Just wondered if anyone had experienced this issue, we currently have
two AIX 5.2 ML5 (64bit on 650) servers running in a HACMP cluster
using SSA with fibre extenders. We recently experienced a power
failure of one cabinet and the system tried to failover, the system
failed to start due to (error from hacmp log)
liveapp1:cl_activate_fs[240] /usr/sbin/fsck -f -p -o nologredo
/dev/livenij
****************
/dev/rlivenij: fsck: 0507-089 Unrecoverable error reading from
/dev/rlivenij. Cannot continue.
/dev/rlivenij: fsck: 0507-039 Fatal error (-10012,-1) accessing the
file system (1,403079168,16384,4294967295).
/dev/rlivenij: fsck: 0507-089 Unrecoverable error reading from
/dev/rlivenij. Cannot continue.
/dev/rlivenij: fsck: 0507-039 Fatal error (-10012,-1) accessing the
file system (1,403079168,16384,4294967295).
/dev/rlivenij: Root directory has a corrupt tree (FIXED)
/dev/rlivenij: fsck: 0507-089 Unrecoverable error reading from
/dev/rlivenij. Cannot continue.
/dev/rlivenij: fsck: 0507-039 Fatal error (-10007,-1) accessing the
file system (1,417472512,16384,4294967295).
fsck: Execute module "/sbin/helpers/jfs2/fsck64" failed.
liveapp1:cl_activate_fs[85] mount /data/msas/live-414/nij
Replaying log for /dev/livenij.
Failure replaying log: -3
mount: /dev/livenij on /data/msas/live-414/nij: Unformatted or
incompatible media
The superblock on /dev/livenij is dirty. Run a full fsck to fix.

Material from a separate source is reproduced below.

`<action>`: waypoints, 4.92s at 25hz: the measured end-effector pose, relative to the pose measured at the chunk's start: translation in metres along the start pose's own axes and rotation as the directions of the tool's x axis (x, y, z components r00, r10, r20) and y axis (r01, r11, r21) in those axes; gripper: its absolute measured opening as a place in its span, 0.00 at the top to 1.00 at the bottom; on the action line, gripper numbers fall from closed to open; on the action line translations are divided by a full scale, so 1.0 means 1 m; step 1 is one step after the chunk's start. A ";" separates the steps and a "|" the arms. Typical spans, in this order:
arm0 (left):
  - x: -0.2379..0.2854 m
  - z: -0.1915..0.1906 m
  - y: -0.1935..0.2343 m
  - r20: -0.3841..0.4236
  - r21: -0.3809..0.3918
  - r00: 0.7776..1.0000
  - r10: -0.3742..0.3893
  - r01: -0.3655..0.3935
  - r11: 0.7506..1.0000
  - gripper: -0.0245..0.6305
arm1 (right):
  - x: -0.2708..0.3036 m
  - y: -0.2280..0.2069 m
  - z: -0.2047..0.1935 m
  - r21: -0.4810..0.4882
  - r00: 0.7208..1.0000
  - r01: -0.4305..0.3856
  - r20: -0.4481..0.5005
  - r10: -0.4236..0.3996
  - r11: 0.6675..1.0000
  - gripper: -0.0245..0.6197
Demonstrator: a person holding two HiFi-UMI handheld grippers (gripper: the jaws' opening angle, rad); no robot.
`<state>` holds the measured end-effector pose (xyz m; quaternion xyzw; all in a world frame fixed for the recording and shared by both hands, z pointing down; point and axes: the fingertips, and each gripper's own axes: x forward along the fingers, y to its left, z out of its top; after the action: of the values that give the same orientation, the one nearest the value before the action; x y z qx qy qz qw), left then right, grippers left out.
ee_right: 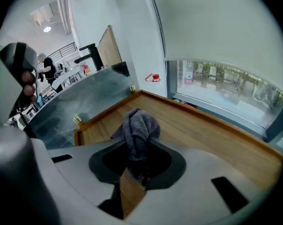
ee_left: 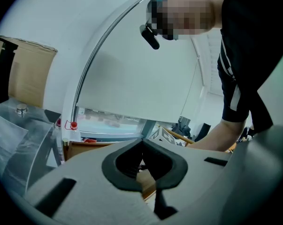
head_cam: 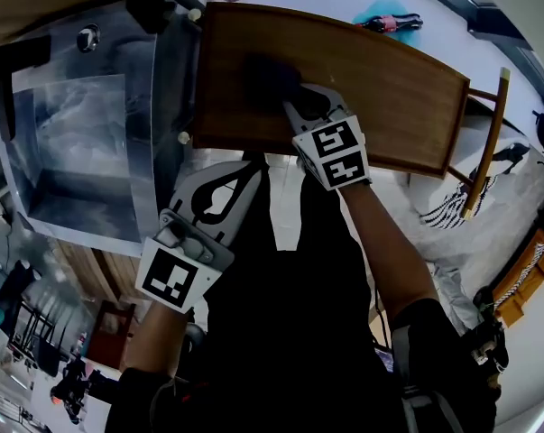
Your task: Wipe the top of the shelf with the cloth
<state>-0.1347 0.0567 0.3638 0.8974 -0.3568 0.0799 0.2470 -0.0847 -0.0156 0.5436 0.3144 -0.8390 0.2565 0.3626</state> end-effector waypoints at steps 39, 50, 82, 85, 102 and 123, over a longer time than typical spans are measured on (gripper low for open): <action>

The Techy then performed a fsck which cleared the issue and allowed
the filesystem to be mounted but all the files were missing, and had
beceom inodes within the lost+found directory, any ideas as to the
cause and why all the files would have been removed any tips also
appreciated can I get my data back ( inode map somewhere on the system
)?
Well, this can happen, when the FS has lots of write activity
while the machine is crashing. Plus i'd check the current lpps
against apars. There have been several patches concerning jfs2.
If you have only a few files in lost+found, you can probably
restore them, if you know the right order to put them together.
If there are lost of files, just restore your backup, which you
probably have, since you're running hacmp.
Regards,
Frank
Thanks for the information Frank,
Is there anything that can be done to reduce the chance of this issue
happening again? and is there anything that can be done to recover the
files?
I've already installed a process to capture the ls -i output of the
file system every hour as our database don't change inodes so this
information would provide the source to recover the files from
lost+found.
Any other point ideas?
Regards
Peter
Yes, build in some redundancy into your power supply system.
peter....@dsl.pipex.com wrote:
> Is there anything that can be done to reduce the chance of this issue
> happening again? and is there anything that can be done to recover the
> files?
there are commercial tools which claim to be able to recover
such lost+found files. I never had to use one, so i can't
give you feedback on this, but they seem to be really pricy.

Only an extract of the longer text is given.